YOUR GOAL: In which lines of the data does the string "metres" appear? Copy every one.

SOURCE MATERIAL:
# # #
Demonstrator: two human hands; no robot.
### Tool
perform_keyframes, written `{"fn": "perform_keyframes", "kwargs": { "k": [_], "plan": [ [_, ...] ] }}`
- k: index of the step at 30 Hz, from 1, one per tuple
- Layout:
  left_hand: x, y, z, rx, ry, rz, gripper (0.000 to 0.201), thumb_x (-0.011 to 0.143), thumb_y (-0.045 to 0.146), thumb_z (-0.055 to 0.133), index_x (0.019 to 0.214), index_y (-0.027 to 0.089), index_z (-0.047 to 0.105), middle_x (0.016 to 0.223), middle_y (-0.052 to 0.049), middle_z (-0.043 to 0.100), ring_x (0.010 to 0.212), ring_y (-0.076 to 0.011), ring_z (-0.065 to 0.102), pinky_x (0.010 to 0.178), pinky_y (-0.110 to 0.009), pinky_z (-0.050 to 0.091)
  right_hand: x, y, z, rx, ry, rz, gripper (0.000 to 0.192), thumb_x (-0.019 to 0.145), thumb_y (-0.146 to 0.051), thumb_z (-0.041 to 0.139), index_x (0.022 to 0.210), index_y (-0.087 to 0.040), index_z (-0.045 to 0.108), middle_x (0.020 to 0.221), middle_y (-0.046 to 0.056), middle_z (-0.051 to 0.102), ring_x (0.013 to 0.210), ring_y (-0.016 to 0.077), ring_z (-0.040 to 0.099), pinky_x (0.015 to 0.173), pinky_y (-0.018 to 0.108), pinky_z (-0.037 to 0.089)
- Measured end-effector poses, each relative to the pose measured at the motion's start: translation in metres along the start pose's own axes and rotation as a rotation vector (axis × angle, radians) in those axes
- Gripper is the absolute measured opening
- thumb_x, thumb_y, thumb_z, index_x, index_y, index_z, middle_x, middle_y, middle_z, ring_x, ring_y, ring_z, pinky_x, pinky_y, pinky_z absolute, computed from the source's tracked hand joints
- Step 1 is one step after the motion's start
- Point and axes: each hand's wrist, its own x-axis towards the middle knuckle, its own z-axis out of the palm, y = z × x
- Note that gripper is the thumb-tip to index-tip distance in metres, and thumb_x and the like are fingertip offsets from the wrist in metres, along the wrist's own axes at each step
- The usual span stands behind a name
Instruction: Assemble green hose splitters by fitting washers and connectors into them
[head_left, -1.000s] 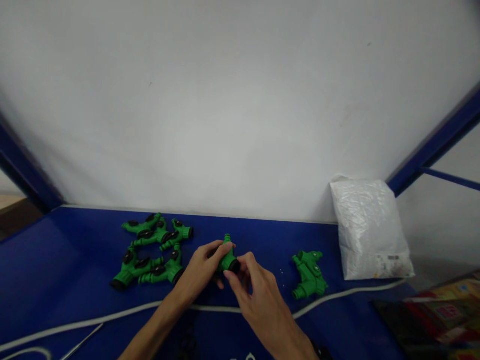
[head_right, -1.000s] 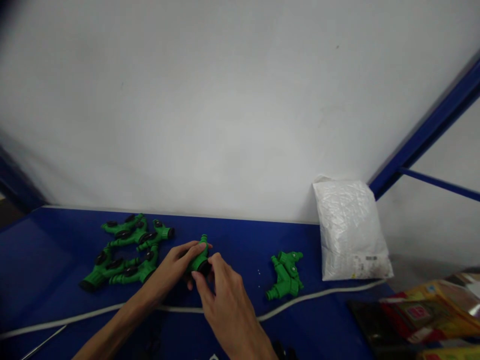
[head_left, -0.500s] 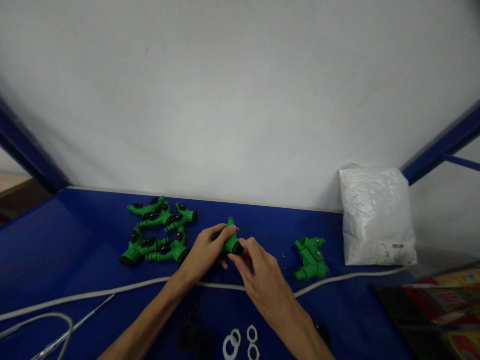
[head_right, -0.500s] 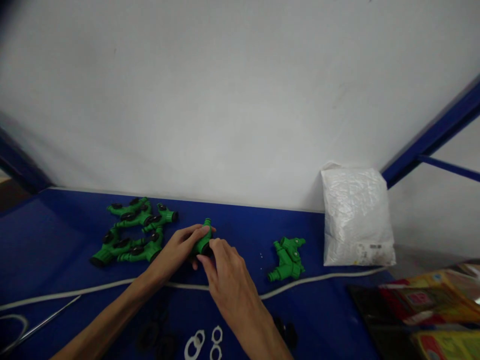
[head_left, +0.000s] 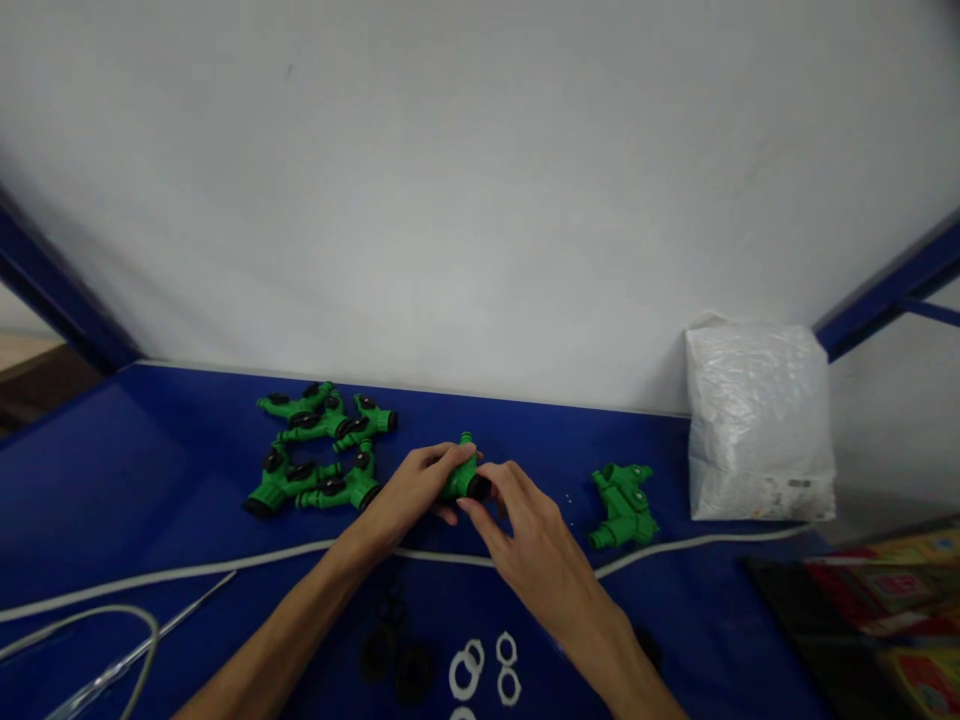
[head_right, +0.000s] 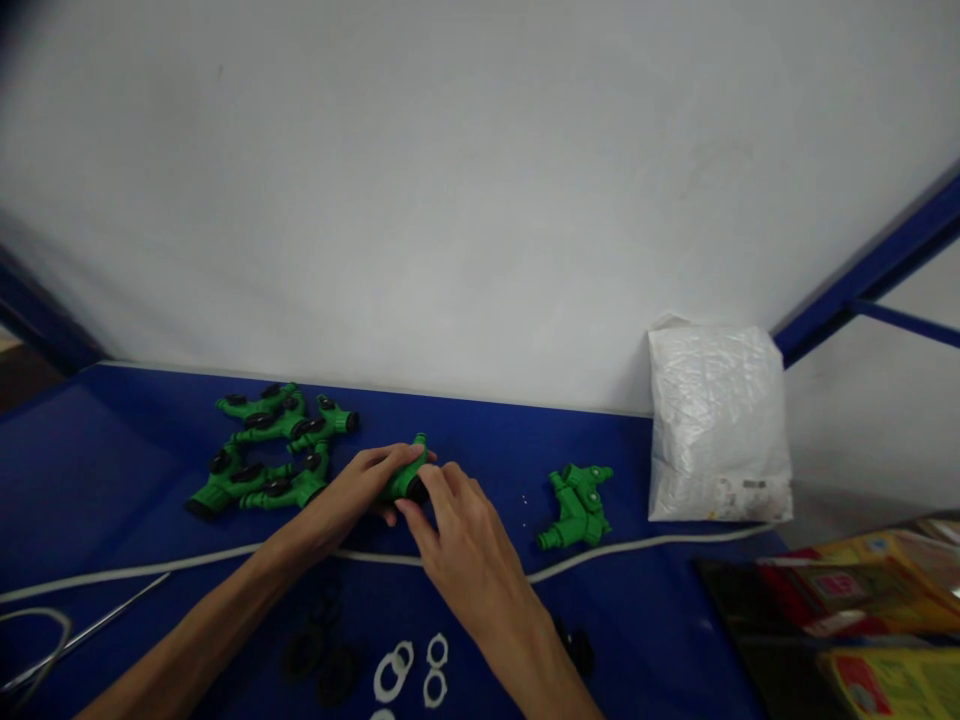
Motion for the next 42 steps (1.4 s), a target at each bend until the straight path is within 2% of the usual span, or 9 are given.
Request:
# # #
RESPONSE TO THIS EXERCISE:
- Measured end-effector poses, each relative to the pose measured at the motion's start: translation in metres along the start pose's own axes and rotation as a rotation vector (axis × angle, radians) in those axes
- Note that gripper is the thumb-tip to index-tip distance in metres, and thumb_x and the like are fingertip offsets from the wrist in metres, along the wrist's own axes at each step

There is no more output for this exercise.